* [Prompt]: Going down the data below, set down exactly the line with "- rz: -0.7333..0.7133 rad" and each line after it through the line with "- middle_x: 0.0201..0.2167"; no other lines.

* [Data shown]:
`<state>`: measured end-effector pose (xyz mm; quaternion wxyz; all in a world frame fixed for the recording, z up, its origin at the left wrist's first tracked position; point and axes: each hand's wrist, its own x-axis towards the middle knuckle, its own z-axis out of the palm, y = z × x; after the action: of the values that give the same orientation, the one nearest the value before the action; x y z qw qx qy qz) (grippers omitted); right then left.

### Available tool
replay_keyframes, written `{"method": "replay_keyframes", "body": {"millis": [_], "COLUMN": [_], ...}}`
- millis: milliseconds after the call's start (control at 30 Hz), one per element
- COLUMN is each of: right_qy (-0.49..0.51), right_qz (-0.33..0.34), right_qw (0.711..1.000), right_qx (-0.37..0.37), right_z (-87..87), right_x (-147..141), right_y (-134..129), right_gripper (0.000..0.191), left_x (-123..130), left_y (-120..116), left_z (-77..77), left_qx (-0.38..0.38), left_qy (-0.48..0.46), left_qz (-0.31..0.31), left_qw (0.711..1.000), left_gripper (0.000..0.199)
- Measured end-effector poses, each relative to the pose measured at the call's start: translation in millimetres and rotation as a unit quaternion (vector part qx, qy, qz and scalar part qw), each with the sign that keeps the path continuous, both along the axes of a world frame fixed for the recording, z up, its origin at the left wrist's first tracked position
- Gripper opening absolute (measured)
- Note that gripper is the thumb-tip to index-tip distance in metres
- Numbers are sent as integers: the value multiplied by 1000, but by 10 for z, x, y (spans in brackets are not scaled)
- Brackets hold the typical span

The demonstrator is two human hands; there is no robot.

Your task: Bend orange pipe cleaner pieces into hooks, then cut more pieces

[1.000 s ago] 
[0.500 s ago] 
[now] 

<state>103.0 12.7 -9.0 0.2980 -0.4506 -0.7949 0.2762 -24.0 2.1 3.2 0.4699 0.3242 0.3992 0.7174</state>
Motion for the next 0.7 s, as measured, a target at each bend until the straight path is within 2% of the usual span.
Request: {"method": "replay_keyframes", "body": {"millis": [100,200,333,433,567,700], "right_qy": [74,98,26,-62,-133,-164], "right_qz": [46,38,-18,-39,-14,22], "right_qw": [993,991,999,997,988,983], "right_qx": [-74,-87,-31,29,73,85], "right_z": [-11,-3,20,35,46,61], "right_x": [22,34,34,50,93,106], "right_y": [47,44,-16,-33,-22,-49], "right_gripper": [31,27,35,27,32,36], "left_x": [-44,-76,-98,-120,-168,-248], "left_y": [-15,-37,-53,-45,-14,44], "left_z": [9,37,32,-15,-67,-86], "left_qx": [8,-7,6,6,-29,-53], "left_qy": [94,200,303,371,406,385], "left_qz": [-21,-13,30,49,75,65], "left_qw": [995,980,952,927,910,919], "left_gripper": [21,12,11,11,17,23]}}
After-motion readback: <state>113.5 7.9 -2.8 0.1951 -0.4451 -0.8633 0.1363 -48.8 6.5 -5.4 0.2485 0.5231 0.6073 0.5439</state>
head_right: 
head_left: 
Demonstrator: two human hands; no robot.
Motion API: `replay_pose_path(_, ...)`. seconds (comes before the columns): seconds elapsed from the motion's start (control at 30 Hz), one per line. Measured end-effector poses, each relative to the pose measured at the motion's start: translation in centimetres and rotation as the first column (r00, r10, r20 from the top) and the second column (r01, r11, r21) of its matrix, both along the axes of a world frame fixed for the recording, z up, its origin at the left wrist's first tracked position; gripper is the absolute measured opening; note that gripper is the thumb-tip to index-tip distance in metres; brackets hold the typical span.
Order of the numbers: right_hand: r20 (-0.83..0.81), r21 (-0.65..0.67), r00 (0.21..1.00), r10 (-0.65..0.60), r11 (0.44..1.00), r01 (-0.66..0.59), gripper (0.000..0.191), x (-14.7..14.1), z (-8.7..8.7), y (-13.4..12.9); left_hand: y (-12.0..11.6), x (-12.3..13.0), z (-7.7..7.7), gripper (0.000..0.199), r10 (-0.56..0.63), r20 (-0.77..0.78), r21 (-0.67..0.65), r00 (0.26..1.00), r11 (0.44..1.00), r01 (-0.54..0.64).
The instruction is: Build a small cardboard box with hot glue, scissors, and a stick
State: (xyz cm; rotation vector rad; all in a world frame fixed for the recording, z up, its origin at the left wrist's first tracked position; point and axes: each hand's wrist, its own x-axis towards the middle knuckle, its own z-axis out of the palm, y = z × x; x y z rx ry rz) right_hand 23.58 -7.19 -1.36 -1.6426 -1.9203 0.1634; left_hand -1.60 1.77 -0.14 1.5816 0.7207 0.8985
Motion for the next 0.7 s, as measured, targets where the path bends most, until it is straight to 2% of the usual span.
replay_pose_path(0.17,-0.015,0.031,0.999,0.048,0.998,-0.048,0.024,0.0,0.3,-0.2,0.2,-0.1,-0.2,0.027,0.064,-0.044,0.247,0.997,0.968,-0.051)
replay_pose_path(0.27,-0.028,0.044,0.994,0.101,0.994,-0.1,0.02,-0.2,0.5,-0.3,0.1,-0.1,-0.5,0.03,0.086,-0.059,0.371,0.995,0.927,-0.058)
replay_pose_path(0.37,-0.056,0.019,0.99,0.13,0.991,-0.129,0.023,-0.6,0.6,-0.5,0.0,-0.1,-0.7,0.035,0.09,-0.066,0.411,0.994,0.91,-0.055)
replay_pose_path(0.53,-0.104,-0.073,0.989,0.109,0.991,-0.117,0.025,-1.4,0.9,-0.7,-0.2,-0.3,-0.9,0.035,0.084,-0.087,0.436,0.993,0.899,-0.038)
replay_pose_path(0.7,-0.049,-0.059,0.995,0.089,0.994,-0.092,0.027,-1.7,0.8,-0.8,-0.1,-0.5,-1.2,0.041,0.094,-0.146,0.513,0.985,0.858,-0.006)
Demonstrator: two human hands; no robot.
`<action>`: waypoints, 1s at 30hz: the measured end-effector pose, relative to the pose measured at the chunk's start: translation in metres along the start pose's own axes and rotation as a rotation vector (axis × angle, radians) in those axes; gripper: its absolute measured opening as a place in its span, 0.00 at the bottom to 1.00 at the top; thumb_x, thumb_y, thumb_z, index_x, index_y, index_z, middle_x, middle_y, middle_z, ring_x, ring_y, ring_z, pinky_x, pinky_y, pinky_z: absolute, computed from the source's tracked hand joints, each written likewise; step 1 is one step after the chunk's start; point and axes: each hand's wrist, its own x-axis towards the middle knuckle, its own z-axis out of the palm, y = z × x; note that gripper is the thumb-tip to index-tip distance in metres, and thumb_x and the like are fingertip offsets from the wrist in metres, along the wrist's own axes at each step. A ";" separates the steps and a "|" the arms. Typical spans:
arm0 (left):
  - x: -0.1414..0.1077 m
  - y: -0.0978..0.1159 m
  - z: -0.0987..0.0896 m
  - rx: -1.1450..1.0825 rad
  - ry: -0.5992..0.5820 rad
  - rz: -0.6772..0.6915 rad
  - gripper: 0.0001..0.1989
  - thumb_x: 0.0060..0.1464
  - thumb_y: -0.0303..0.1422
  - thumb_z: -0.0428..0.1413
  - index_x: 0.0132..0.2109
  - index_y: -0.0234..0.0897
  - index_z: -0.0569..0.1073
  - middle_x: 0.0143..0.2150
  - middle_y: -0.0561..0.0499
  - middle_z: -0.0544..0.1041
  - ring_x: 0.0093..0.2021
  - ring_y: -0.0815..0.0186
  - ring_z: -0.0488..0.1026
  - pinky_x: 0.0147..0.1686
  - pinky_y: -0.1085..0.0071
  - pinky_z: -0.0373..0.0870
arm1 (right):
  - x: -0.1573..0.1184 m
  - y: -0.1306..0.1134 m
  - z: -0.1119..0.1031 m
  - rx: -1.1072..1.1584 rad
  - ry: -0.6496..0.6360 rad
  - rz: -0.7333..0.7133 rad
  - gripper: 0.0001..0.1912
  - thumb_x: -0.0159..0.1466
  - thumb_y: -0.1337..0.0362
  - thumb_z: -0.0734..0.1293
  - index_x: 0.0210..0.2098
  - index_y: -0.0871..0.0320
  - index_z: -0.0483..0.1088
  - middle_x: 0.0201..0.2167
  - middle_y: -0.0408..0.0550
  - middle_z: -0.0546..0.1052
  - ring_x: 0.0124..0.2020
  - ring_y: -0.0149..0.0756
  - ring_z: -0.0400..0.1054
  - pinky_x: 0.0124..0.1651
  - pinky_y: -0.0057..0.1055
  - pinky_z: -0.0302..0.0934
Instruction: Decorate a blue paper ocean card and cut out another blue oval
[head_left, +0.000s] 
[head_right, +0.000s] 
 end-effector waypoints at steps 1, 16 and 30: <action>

* [Solution to the problem]:
  - rz: -0.7333..0.7133 rad
  - gripper: 0.0001..0.1912
  - thumb_x: -0.0159..0.1466
  - thumb_y: -0.1337..0.0362
  - thumb_z: -0.0734..0.1293
  - index_x: 0.0210..0.2098
  - index_y: -0.0871..0.0320
  - index_z: -0.0483..0.1088
  - middle_x: 0.0201..0.2167

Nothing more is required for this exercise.